## Dataset entries:

+-------+

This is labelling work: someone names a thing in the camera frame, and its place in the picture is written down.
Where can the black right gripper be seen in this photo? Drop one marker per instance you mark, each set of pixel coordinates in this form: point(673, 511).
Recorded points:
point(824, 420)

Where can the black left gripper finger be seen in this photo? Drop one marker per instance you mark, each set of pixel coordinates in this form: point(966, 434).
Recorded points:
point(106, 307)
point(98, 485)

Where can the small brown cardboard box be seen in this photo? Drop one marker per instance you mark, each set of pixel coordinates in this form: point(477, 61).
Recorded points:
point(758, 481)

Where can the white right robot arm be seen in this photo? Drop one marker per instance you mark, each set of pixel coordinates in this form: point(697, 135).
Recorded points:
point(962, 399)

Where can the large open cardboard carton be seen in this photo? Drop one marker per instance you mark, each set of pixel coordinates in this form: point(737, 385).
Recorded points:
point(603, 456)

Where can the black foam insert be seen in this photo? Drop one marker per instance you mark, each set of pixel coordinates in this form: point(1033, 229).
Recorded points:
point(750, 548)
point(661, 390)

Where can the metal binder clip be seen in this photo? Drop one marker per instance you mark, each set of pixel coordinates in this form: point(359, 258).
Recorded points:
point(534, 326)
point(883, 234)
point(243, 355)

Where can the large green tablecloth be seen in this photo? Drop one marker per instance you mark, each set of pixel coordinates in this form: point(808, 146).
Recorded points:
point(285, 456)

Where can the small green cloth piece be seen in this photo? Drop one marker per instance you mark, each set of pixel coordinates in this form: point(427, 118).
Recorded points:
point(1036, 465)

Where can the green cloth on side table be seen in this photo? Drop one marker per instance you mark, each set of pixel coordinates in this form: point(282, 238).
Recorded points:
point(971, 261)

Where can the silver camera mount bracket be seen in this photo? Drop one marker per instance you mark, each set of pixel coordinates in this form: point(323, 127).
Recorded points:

+-------+

## Brief:
Out of the records above, pull each line containing the word "gripper".

## Answer for the task:
Where can the black right gripper be seen in this photo? Drop one marker per instance you mark, each set of pixel coordinates in this form: point(673, 511).
Where can the black left gripper finger be seen in this photo? Drop one marker per instance you mark, each set of pixel coordinates in this form: point(966, 434).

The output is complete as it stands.